Data excerpt:

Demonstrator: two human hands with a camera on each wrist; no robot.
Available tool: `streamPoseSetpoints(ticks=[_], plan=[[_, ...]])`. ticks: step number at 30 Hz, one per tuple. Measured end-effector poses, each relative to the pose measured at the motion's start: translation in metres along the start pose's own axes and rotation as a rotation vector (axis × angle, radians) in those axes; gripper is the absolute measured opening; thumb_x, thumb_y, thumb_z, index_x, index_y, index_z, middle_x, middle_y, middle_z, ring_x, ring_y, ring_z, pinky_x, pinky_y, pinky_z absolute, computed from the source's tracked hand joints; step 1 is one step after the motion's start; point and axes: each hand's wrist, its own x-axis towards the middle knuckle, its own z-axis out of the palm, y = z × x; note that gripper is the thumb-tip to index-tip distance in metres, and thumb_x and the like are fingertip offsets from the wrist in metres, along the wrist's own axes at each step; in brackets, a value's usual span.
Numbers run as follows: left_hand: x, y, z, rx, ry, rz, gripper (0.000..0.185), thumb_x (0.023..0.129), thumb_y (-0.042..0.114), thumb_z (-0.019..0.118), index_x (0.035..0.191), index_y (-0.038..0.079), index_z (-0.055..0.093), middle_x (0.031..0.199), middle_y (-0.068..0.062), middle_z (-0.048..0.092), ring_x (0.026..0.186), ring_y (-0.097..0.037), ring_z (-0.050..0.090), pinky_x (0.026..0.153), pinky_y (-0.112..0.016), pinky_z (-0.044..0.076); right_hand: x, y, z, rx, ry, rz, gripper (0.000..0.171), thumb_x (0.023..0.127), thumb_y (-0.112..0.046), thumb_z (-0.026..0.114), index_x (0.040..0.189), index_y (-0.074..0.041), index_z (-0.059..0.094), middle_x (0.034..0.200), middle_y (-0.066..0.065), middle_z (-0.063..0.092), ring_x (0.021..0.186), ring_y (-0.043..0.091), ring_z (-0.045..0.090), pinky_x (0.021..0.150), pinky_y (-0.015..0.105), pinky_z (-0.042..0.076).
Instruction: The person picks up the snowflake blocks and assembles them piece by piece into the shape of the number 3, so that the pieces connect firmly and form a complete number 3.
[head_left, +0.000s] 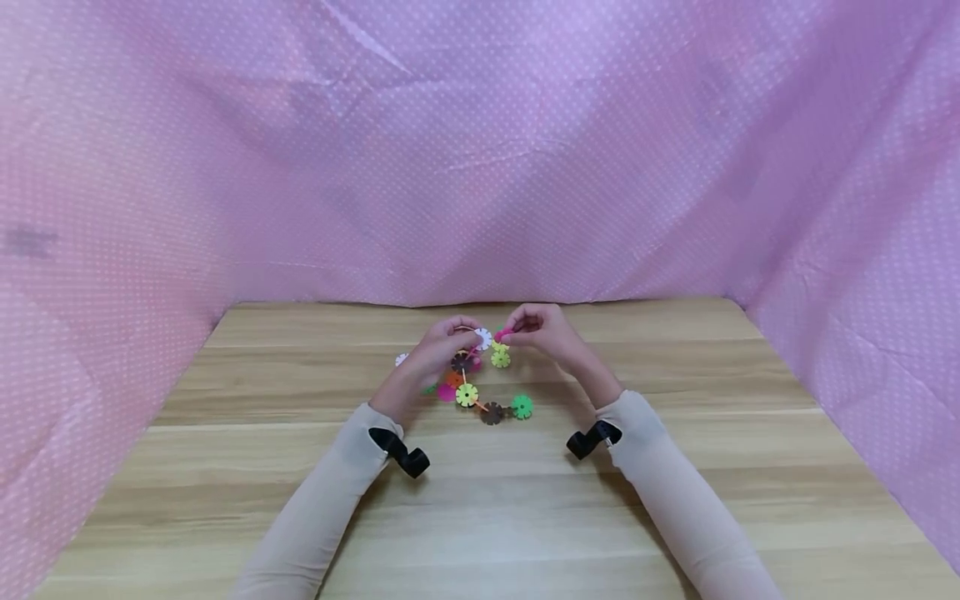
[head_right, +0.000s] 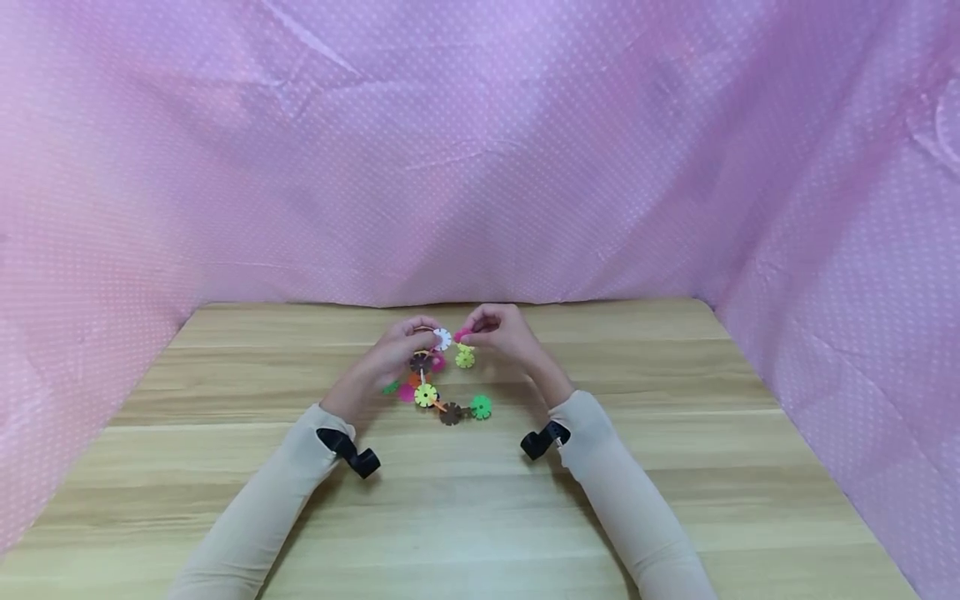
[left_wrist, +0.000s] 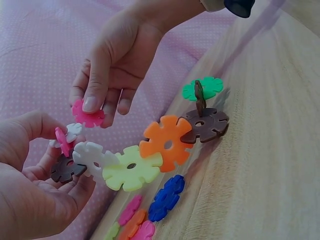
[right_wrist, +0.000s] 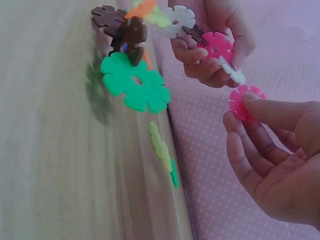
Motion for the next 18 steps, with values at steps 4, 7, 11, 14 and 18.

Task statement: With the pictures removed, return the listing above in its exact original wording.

Exercise answer:
Demonstrator: two human hands with a camera on each wrist; no robot.
Available tool: `streamPoseSetpoints(ticks=[_], plan=[[_, ...]])`. ticks: step number at 30 Hz, one per tuple. Measured end-effector poses, each relative to the pose measured at the motion's start: translation in metres along the start pose's own axes and rotation as a rotation vector (axis × angle, radians) in those axes; gripper is the absolute measured opening; thumb_x, thumb_y, thumb_z, index_x, index_y, index_z, middle_x, middle_y, middle_z, ring_x, ring_y, ring_z, pinky_x, pinky_y, pinky_z absolute, computed from the source's tracked hand joints; step 1 is one step after the motion's start; point and axes: each hand's wrist, its own x-axis towards the middle knuckle, its own z-axis out of the palm, y = z × x; note that gripper is the thumb-tip to index-tip distance in metres, and thumb_x and the like are fingertip offsets from the wrist in metres, along the wrist's own axes at each step; in brackets, a value's usual span.
Numbers run as follows: left_hand: x, y, z, rx, ry, rz, gripper (0.000..0.185), thumb_x (0.023..0.129), thumb_y (-0.042..0.114), thumb_z (-0.019..0.118), index_x (0.035..0.191), index_y (-0.038..0.079), index_z (-0.055..0.093), middle_x (0.031..0.199), middle_y (-0.068..0.062), middle_z (-0.048..0.092), ring_x (0.026..0.186), ring_y (-0.097..0.037), ring_z (-0.050..0.090), pinky_x (0.026..0.153), pinky_y (-0.112..0.016), pinky_z (-0.044..0.076); right_hand: x, y, z, rx, ry, rz, gripper (0.000..0.171), thumb_x (0.023..0.127), thumb_y (-0.112..0.046), thumb_z (-0.026..0.114), index_x (0.040..0.189), index_y (-0.074..0.041), index_z (-0.059..0.094), middle_x (0.034..0.200), middle_y (-0.066..0.065), middle_z (-0.063..0.092), ring_x (0.021..0.186), ring_y (-0.043..0.091), ring_z (-0.045..0.090), pinky_x (0.021..0.150), pinky_y (-0.015..0.105), pinky_z (-0.042..0.076).
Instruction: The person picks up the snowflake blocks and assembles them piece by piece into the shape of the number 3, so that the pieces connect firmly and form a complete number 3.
[head_left, +0.000s] 
[head_right, +0.000s] 
[left_wrist, +0.000s] 
[right_wrist, +0.000s] 
Motion for the next 18 steps, with values at steps 4, 7, 11, 14 and 18.

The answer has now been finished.